MCMCglmm {MCMCglmm} | R Documentation |
Multivariate Generalised Linear Mixed Models
Description
Markov chain Monte Carlo Sampler for Multivariate Generalised Linear Mixed
Models with special emphasis on correlated random effects arising from pedigrees
and phylogenies (Hadfield 2010). Please read the course notes: vignette("CourseNotes",
"MCMCglmm")
or the overview vignette("Overview", "MCMCglmm")
Usage
MCMCglmm(fixed, random=NULL, rcov=~units, family="gaussian", mev=NULL,
data,start=NULL, prior=NULL, tune=NULL, pedigree=NULL, nodes="ALL",
scale=TRUE, nitt=13000, thin=10, burnin=3000, pr=FALSE,
pl=FALSE, verbose=TRUE, DIC=TRUE, singular.ok=FALSE, saveX=TRUE,
saveZ=TRUE, saveXL=TRUE, slice=FALSE, ginverse=NULL, trunc=FALSE,
theta_scale=NULL, saveWS=TRUE)
Arguments
fixed |
formula for the fixed effects, multiple responses
are passed as a matrix using cbind
|
random |
formula for the random effects.

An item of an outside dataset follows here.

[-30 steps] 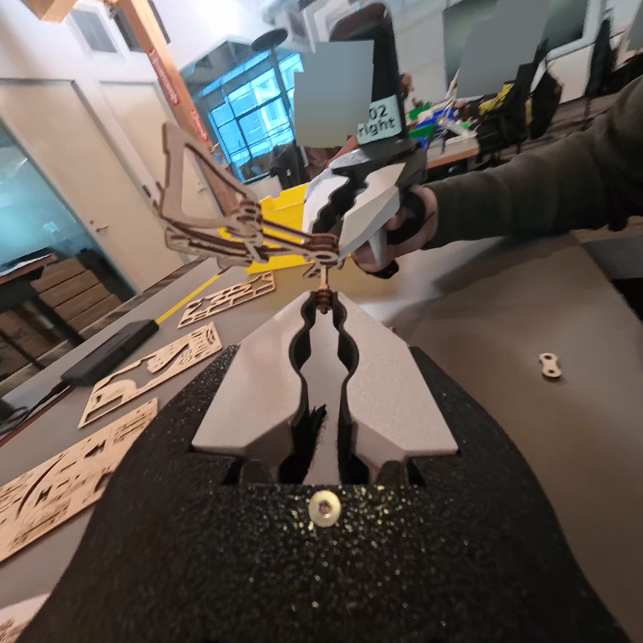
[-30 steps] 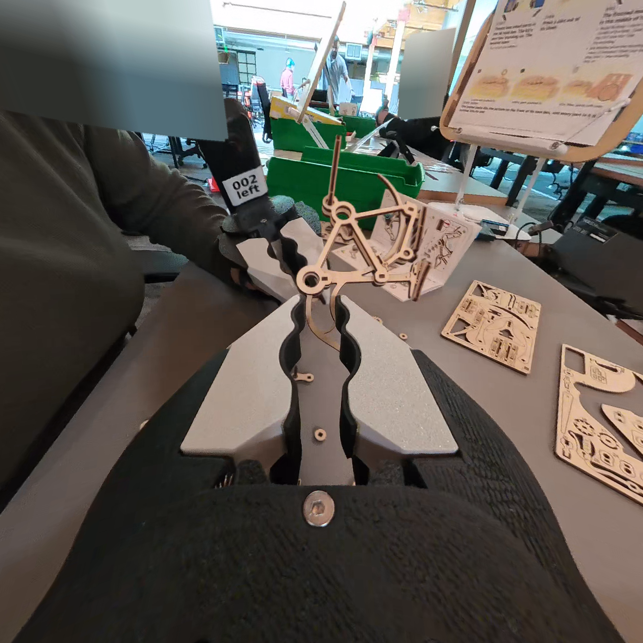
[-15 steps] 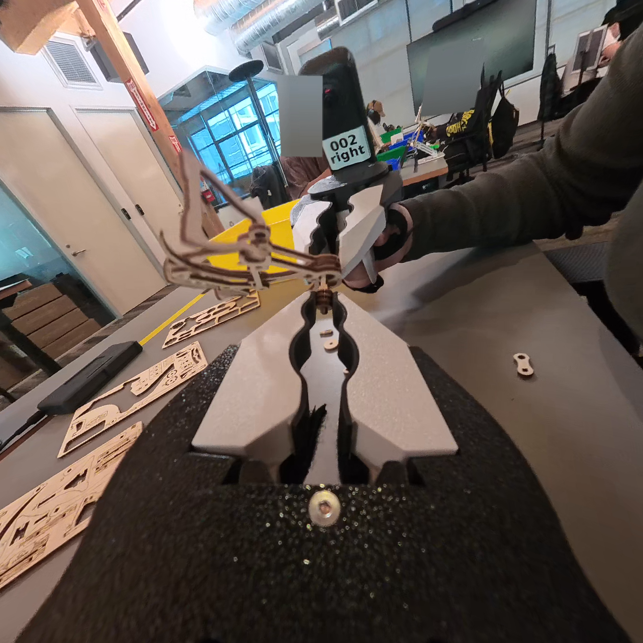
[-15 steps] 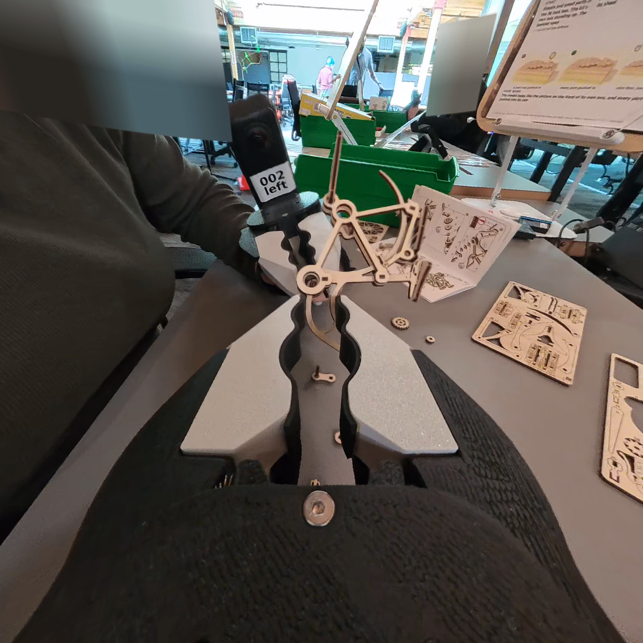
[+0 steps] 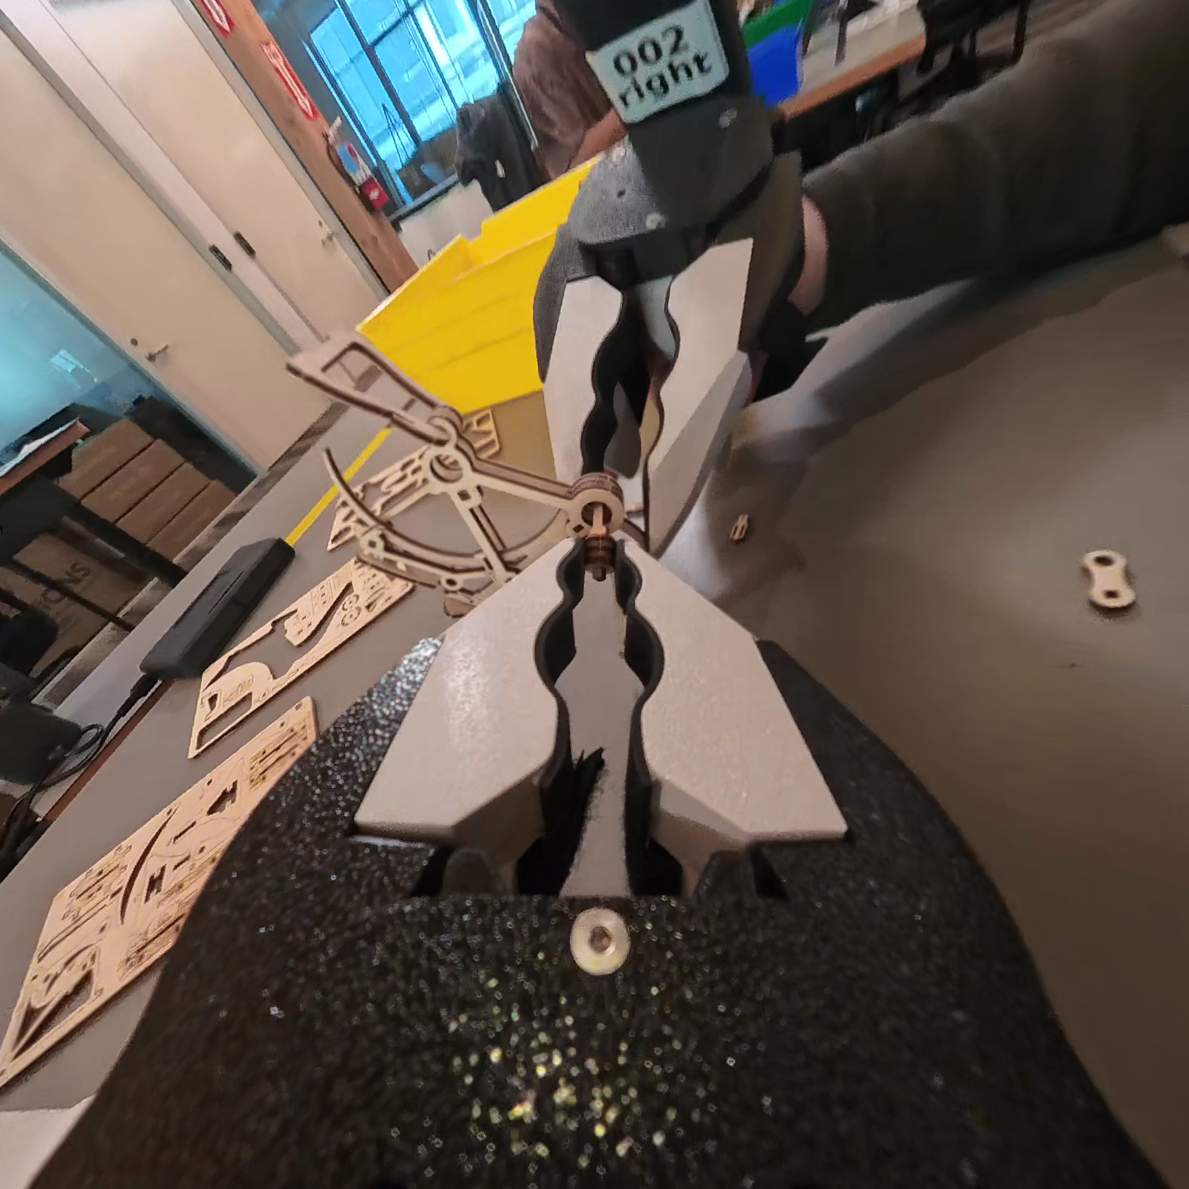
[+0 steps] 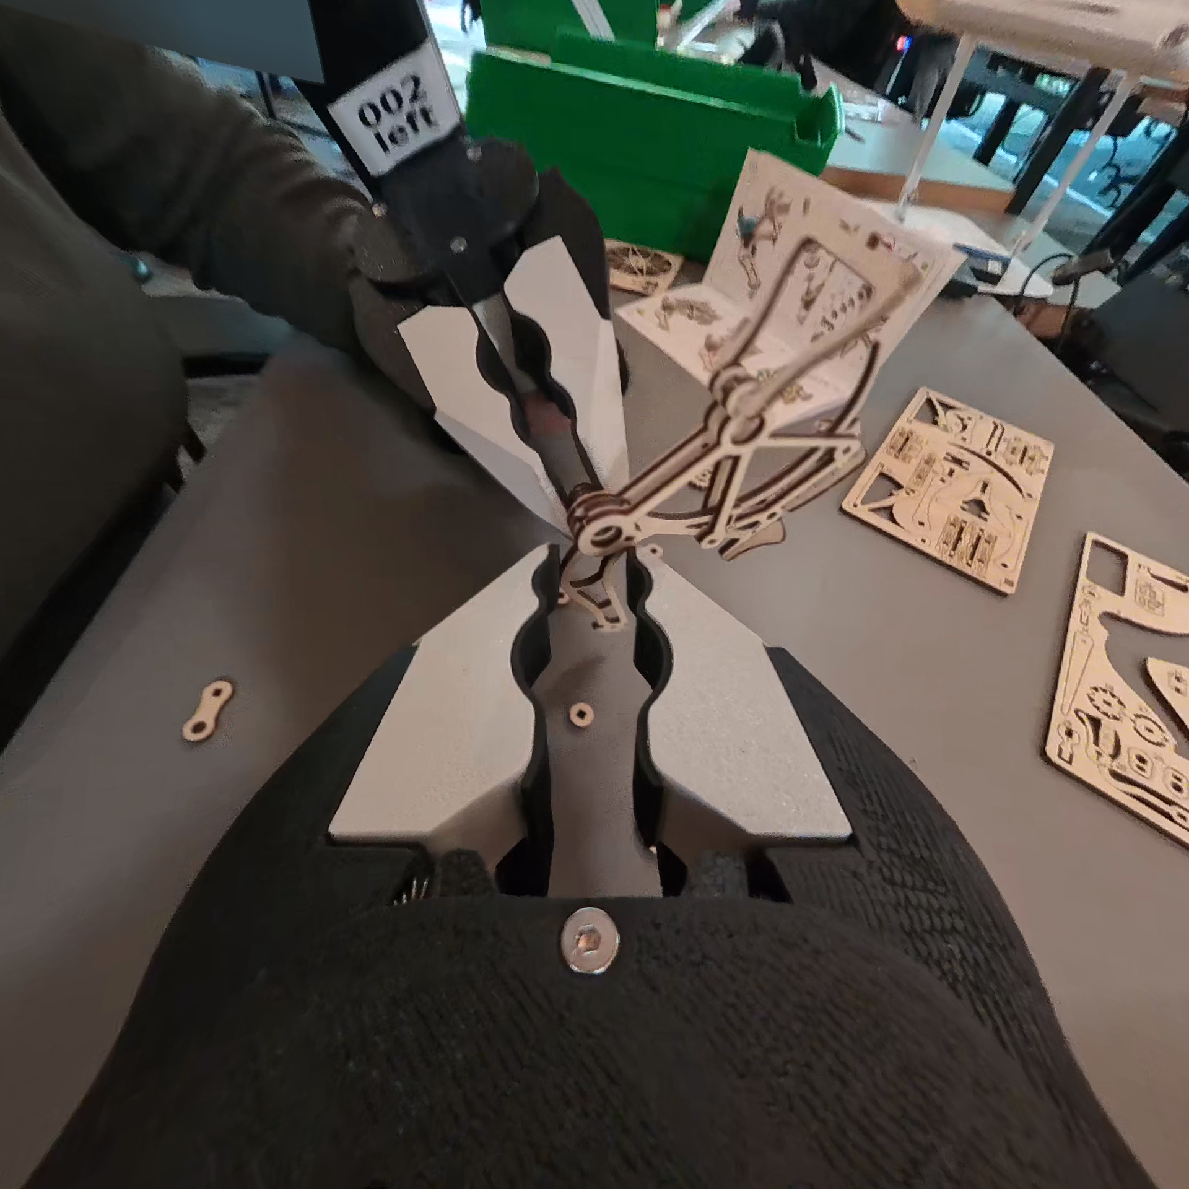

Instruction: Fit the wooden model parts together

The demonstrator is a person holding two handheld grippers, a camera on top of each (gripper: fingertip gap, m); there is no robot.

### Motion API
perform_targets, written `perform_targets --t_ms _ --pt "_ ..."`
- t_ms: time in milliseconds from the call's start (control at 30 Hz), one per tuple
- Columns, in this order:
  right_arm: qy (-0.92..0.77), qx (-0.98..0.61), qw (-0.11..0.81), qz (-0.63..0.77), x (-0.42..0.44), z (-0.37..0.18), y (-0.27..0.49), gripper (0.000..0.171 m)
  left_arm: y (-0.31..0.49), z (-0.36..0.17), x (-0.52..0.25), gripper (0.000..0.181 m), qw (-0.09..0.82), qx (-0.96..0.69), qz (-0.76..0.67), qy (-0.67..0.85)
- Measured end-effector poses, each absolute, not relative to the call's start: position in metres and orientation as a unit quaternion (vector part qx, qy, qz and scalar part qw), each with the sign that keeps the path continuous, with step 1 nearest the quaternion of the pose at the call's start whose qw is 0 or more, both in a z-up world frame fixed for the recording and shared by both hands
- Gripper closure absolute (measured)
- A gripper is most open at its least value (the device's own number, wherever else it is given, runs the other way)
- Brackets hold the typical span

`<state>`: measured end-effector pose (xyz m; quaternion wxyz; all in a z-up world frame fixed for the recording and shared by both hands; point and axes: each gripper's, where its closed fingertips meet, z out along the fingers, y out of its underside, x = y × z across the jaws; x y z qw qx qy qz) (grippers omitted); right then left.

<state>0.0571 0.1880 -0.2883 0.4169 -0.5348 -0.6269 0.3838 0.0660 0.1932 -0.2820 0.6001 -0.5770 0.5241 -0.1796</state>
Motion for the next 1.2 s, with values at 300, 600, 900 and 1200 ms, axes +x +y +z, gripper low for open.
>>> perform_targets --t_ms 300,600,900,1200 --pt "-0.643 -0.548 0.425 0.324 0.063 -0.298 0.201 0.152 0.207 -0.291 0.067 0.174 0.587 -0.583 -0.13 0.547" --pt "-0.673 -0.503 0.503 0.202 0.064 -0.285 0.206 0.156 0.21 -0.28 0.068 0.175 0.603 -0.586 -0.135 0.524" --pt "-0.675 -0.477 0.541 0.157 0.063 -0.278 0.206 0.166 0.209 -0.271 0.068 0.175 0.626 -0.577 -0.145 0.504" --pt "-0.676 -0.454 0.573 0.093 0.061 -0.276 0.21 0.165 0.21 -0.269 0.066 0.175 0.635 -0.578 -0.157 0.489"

Multiple random terms can be passed using the + operator, and in the most general case each random term has the form variance.function(formula):linking.function(random.terms) . Currently, the only variance.functions available are idv , idh , us , cor[] and ante[] . idv fits a constant variance across all components in formula . Both idh and us fit different variances across each component in formula , but us will also fit the covariances. corg fixes the variances along the diagonal to one and corgh fixes the variances along the diagonal to those specified in the prior. cors allows correlation submatrices.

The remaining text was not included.